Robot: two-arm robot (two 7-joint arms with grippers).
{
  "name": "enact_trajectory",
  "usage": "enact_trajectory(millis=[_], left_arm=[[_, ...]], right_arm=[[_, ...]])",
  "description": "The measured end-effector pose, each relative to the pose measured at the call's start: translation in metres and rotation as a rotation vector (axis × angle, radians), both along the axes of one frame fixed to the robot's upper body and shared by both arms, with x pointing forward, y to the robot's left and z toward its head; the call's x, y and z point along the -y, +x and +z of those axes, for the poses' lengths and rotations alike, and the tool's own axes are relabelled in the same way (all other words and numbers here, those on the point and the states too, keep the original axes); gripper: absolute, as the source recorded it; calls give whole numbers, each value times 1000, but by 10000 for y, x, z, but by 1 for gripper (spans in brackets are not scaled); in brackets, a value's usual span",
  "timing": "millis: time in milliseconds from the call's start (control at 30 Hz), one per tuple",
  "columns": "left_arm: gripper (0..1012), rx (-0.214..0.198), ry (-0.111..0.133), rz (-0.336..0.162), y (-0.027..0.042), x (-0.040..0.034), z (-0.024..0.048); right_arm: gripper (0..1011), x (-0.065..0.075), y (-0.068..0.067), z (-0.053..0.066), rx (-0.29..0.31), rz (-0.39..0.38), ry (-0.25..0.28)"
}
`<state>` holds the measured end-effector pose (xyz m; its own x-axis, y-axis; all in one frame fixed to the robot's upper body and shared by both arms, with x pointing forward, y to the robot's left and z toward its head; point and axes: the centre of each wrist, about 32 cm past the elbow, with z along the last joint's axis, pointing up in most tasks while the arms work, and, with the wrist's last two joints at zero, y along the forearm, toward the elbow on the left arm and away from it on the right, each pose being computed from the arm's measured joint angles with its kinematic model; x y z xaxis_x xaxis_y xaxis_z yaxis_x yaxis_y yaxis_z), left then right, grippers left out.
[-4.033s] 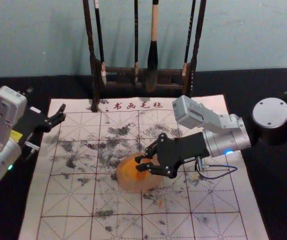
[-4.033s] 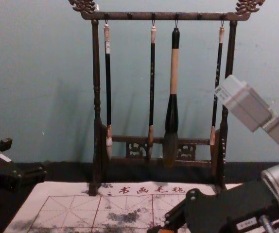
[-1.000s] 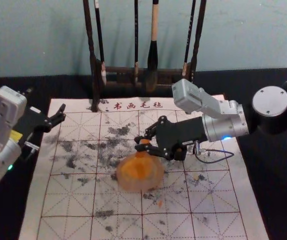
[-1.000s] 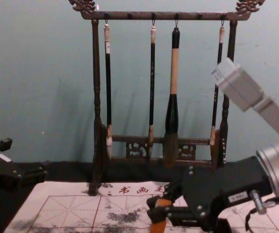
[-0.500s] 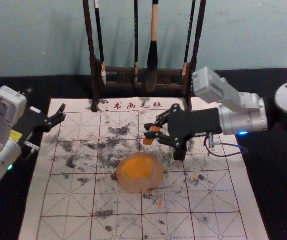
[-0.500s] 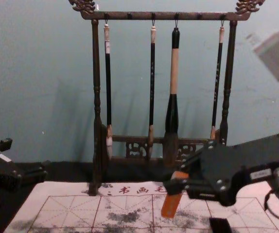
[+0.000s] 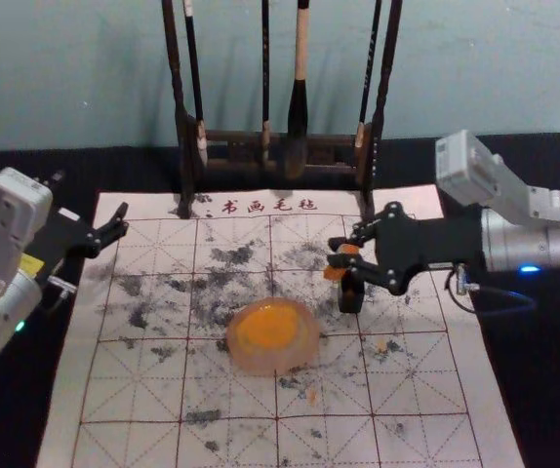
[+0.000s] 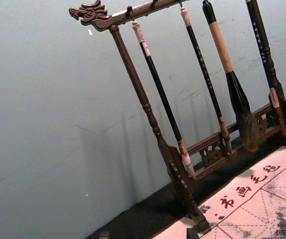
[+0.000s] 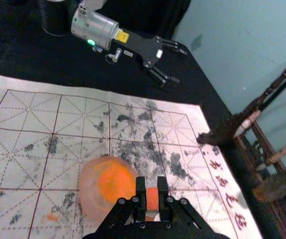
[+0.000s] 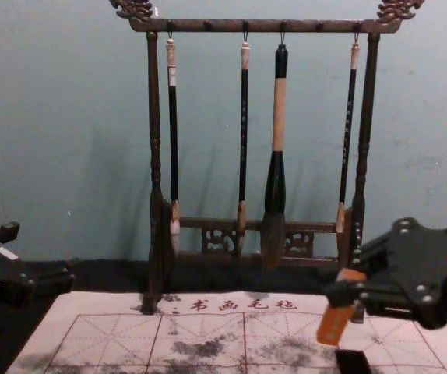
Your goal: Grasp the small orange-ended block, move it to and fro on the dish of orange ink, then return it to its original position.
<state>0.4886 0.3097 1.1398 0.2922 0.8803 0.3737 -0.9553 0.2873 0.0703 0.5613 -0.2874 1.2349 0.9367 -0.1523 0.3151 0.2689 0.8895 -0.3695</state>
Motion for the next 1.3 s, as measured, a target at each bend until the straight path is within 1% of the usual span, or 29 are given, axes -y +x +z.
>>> enact_trajectory(millis=[167,400,733,1300], left_arm=[[1001,0,0,0,0,0,0],[1001,0,0,0,0,0,0],[1001,0,0,0,0,0,0],[1001,0,0,0,0,0,0]], right_arm=[[133,93,-61,-7,-6,-29,-8],[133,156,-66,-36,-20,-56,-27],[133,180,0,-114,-38,-85,-43],[133,142,92,-199,-60,-94,-49]])
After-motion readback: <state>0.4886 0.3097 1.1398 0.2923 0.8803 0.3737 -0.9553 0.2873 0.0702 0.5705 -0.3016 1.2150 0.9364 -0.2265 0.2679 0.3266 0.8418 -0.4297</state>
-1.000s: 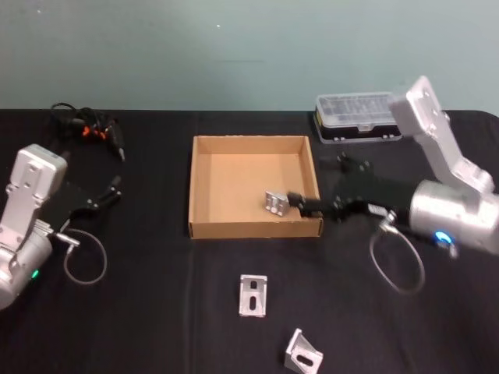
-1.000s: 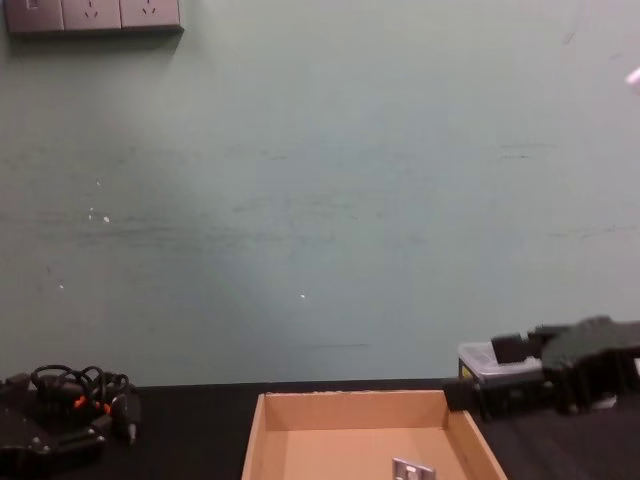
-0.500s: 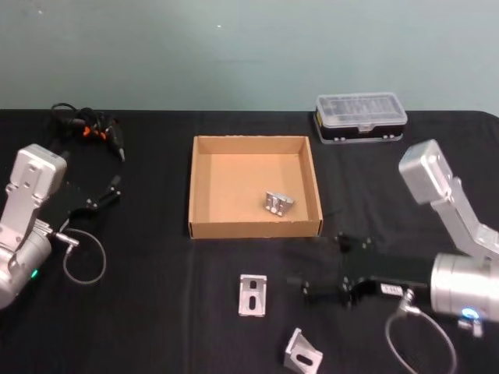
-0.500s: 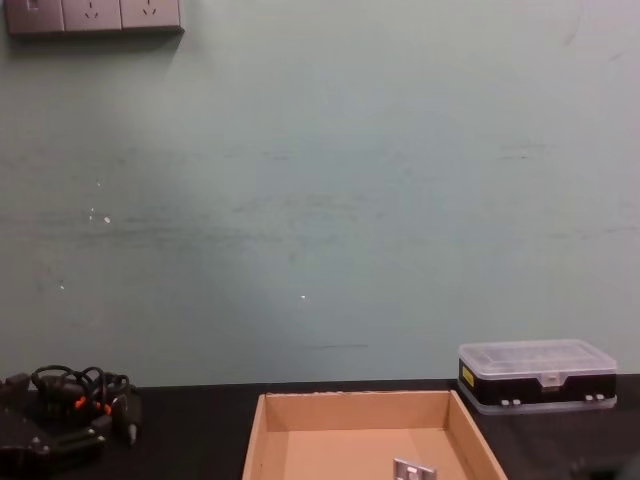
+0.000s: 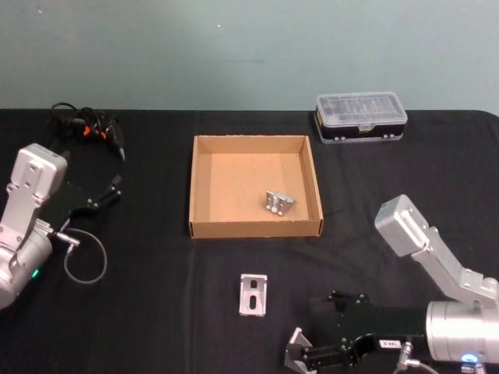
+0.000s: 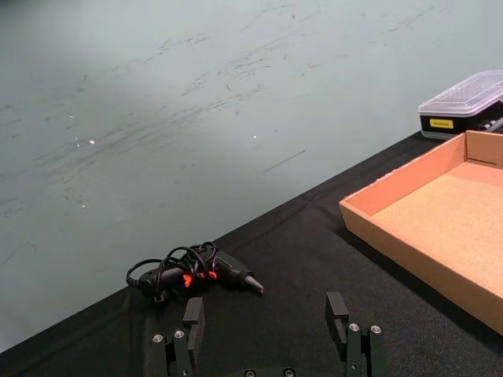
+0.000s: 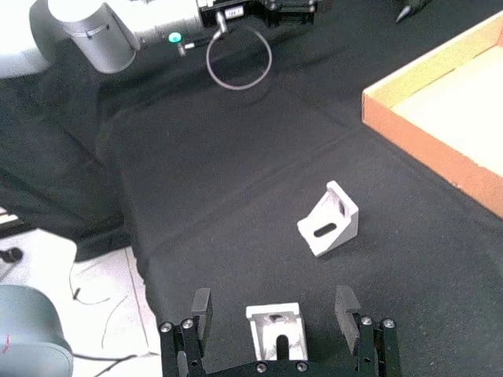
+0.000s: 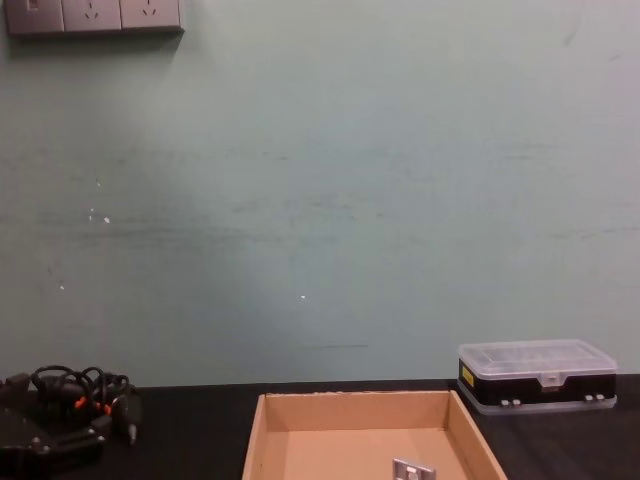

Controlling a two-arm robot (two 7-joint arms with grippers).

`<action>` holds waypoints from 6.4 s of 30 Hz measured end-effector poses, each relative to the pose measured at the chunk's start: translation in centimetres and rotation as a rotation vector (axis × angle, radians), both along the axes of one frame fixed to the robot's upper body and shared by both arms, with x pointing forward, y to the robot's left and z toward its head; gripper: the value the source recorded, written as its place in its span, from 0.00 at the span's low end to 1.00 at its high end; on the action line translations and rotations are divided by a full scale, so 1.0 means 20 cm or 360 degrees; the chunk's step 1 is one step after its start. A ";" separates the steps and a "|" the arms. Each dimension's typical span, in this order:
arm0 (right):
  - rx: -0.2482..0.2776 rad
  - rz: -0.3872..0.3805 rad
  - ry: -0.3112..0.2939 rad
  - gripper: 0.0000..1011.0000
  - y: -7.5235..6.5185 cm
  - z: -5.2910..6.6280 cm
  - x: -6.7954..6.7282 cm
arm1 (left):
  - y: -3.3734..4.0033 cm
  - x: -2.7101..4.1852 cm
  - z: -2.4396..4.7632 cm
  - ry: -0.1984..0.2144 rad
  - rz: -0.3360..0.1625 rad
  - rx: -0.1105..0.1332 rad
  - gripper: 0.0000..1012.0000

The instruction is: Use one hand to pick up the angle iron from the table and place it into the box.

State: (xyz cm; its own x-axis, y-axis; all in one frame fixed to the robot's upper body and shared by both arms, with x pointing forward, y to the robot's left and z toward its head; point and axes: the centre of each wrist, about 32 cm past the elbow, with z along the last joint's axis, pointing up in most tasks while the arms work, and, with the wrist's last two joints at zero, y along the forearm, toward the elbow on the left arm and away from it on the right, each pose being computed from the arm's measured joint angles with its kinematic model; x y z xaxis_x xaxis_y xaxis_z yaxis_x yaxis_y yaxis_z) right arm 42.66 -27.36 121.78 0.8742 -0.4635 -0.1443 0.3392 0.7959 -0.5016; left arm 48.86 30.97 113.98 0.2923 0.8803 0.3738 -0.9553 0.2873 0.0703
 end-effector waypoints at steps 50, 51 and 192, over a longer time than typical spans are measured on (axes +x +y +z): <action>-0.0190 0.0132 -0.0028 0.94 0.11 -0.10 0.05 | 0.000 0.000 0.000 0.0000 0.0000 0.0000 1.00; -0.0195 0.0131 -0.0030 0.91 0.11 -0.10 0.05 | 0.000 0.000 0.000 0.0000 0.0000 0.0000 1.00; -0.0097 -0.0599 -0.0501 0.99 0.32 -0.07 0.98 | 0.000 0.000 0.000 0.0000 0.0000 0.0000 1.00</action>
State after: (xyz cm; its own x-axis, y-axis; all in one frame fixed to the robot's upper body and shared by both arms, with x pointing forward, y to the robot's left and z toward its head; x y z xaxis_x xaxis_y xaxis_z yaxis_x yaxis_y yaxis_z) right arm 62.31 -21.02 120.32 0.6415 -0.7548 0.1370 0.7399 0.5616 -0.3703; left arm 48.86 30.97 113.98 0.2923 0.8802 0.3738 -0.9552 0.2873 0.0703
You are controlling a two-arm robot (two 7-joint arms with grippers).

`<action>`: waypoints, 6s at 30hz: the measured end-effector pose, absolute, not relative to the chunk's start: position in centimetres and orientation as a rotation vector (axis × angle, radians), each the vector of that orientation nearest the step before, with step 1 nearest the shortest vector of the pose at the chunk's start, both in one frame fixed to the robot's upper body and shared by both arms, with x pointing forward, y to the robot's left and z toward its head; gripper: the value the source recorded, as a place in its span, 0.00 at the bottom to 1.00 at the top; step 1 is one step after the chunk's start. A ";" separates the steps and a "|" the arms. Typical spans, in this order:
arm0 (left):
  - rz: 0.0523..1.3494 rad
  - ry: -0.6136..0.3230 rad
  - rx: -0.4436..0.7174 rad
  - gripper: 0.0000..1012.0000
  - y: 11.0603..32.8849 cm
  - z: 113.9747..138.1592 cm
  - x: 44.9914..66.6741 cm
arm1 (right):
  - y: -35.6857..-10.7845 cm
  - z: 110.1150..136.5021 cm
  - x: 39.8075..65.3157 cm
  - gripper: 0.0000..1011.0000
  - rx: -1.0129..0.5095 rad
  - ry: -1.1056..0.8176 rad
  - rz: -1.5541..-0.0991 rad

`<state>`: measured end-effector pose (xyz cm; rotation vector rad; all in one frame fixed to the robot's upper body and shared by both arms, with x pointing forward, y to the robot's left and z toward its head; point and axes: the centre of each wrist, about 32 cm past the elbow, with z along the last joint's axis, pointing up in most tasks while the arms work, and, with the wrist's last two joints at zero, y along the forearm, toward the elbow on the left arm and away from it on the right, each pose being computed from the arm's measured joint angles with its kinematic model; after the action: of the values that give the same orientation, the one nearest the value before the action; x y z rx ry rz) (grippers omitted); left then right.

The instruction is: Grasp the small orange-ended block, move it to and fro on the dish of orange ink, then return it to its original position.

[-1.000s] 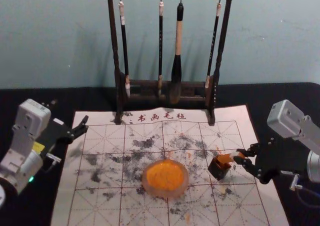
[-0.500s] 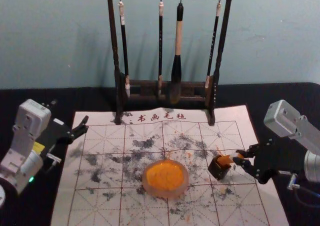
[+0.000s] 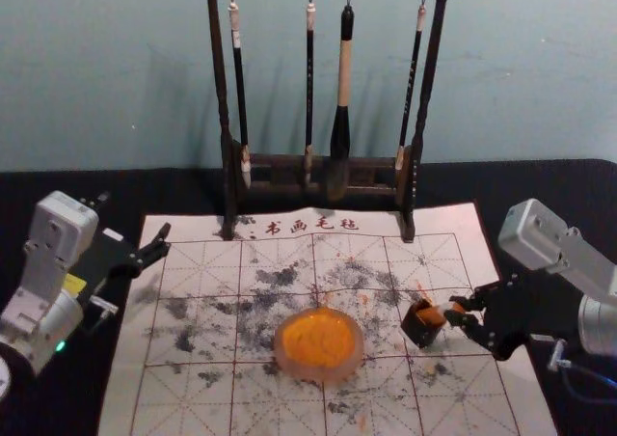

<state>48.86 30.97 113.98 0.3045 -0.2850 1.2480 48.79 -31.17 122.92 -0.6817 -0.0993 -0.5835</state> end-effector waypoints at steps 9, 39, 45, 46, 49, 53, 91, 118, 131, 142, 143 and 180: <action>1.248 -0.285 0.304 0.99 31.0 114.0 48.9 | -30.8 122.6 49.0 0.11 -0.706 -0.108 -0.566; 1.248 -0.285 0.305 0.99 31.0 114.0 48.9 | -29.6 123.3 50.7 0.11 -0.772 -0.157 -0.520; 1.248 -0.285 0.305 0.99 31.0 114.0 48.9 | -29.6 123.6 50.4 0.11 -0.771 -0.160 -0.516; 1.248 -0.285 0.305 0.99 31.0 114.0 48.9 | -29.6 123.6 50.4 0.11 -0.771 -0.160 -0.517; 1.248 -0.285 0.304 0.99 31.0 114.0 48.9 | -29.6 123.6 50.4 0.11 -0.770 -0.160 -0.521; 1.248 -0.285 0.305 0.99 31.0 114.0 48.9 | -29.5 123.5 50.4 0.11 -0.769 -0.160 -0.525; 1.248 -0.285 0.305 0.99 31.0 114.0 48.9 | -29.6 123.6 50.4 0.72 -0.768 -0.160 -0.524; 1.248 -0.285 0.304 0.99 31.0 114.0 48.9 | -30.7 124.5 49.6 0.99 -0.585 -0.151 -0.703; 1.248 -0.285 0.305 0.99 31.0 114.0 48.9 | -32.2 121.2 47.7 0.99 -0.507 -0.173 -1.063; 1.248 -0.285 0.305 0.99 31.0 114.0 48.9 | -32.6 117.1 46.7 0.99 -0.527 -0.120 -1.197; 1.248 -0.285 0.305 0.99 31.0 114.0 48.9 | -32.6 117.0 46.7 0.99 -0.526 -0.117 -1.202; 1.248 -0.285 0.305 0.99 31.0 114.0 48.9 | -32.6 117.1 46.6 0.99 -0.529 -0.123 -1.197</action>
<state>48.86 30.97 113.98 0.3045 -0.2850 1.2479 46.63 -32.55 117.09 -0.5292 -0.1226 -1.1965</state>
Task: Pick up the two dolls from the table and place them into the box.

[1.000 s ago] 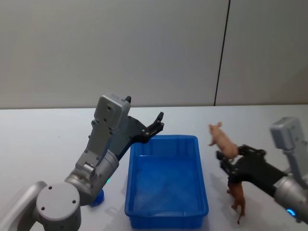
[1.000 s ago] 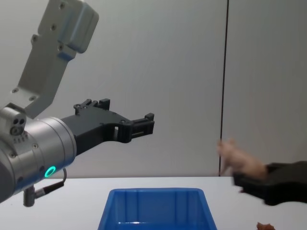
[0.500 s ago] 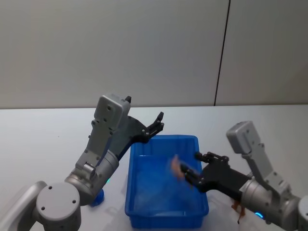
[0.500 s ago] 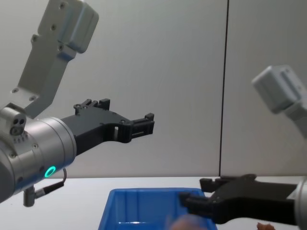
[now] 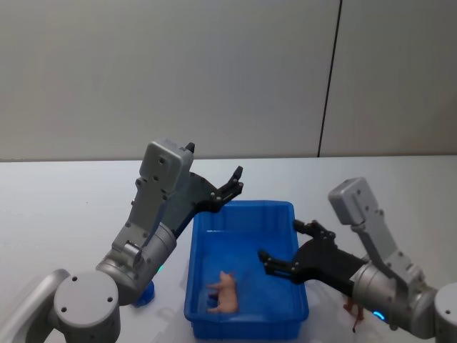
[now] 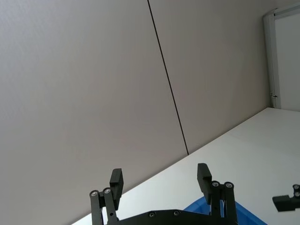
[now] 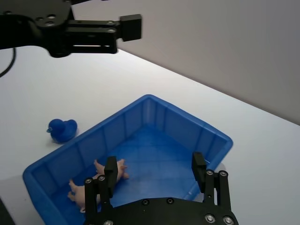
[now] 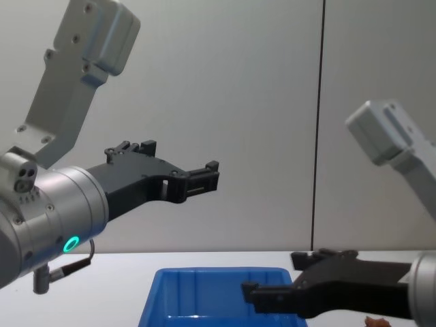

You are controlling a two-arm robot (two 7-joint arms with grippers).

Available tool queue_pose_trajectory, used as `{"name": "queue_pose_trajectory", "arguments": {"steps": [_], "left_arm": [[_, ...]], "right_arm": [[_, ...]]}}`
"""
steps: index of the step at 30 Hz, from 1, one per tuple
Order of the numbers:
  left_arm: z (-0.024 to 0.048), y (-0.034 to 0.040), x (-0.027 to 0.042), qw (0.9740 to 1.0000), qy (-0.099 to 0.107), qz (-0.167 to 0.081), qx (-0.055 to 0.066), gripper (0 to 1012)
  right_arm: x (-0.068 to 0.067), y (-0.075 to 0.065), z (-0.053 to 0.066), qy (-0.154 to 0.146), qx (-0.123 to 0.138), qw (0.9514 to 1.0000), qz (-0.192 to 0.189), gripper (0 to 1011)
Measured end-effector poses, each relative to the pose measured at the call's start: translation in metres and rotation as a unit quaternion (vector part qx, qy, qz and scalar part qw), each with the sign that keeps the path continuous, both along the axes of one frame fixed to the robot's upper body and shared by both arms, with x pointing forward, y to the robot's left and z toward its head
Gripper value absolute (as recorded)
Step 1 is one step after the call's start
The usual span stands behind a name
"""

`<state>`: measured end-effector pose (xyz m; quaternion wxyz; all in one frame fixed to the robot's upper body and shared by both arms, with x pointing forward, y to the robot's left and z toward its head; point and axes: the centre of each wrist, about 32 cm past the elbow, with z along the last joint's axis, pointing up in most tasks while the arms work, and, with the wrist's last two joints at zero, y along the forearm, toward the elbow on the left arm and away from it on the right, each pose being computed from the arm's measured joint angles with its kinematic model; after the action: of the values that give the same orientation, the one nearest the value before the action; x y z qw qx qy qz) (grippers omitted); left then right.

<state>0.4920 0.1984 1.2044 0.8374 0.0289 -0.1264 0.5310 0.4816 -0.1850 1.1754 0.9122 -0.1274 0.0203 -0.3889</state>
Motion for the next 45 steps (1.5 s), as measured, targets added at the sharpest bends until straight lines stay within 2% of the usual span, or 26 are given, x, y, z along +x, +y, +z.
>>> {"name": "queue_pose_trajectory", "arguments": {"steps": [2, 10, 16, 23, 33, 45], "left_arm": [[0.0000, 0.0000, 0.0000, 1.0000, 0.000, 0.000, 0.000, 1001], [0.0000, 0.0000, 0.0000, 1.0000, 0.000, 0.000, 0.000, 1001], [0.0000, 0.0000, 0.0000, 1.0000, 0.000, 0.000, 0.000, 1000], [0.0000, 0.0000, 0.0000, 1.0000, 0.000, 0.000, 0.000, 1001], [0.0000, 0.0000, 0.0000, 1.0000, 0.000, 0.000, 0.000, 1001], [0.0000, 0.0000, 0.0000, 1.0000, 0.000, 0.000, 0.000, 1001]], "right_arm": [[0.000, -0.004, 0.000, 0.001, 0.001, 1.0000, -0.009, 1001], [-0.005, -0.023, -0.003, 0.011, 0.003, 0.9989, -0.045, 1001], [-0.017, -0.043, -0.009, 0.029, -0.003, 0.9967, -0.076, 1001], [-0.026, -0.059, -0.017, 0.050, -0.015, 0.9935, -0.101, 1001], [-0.033, -0.071, -0.027, 0.085, -0.035, 0.9880, -0.124, 1001], [-0.033, -0.074, -0.040, 0.119, -0.051, 0.9833, -0.128, 1001]]}}
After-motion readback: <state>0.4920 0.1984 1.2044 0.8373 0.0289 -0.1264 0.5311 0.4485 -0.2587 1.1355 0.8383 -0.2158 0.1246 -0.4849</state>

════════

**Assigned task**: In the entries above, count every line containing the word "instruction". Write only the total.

**Expected output**: 2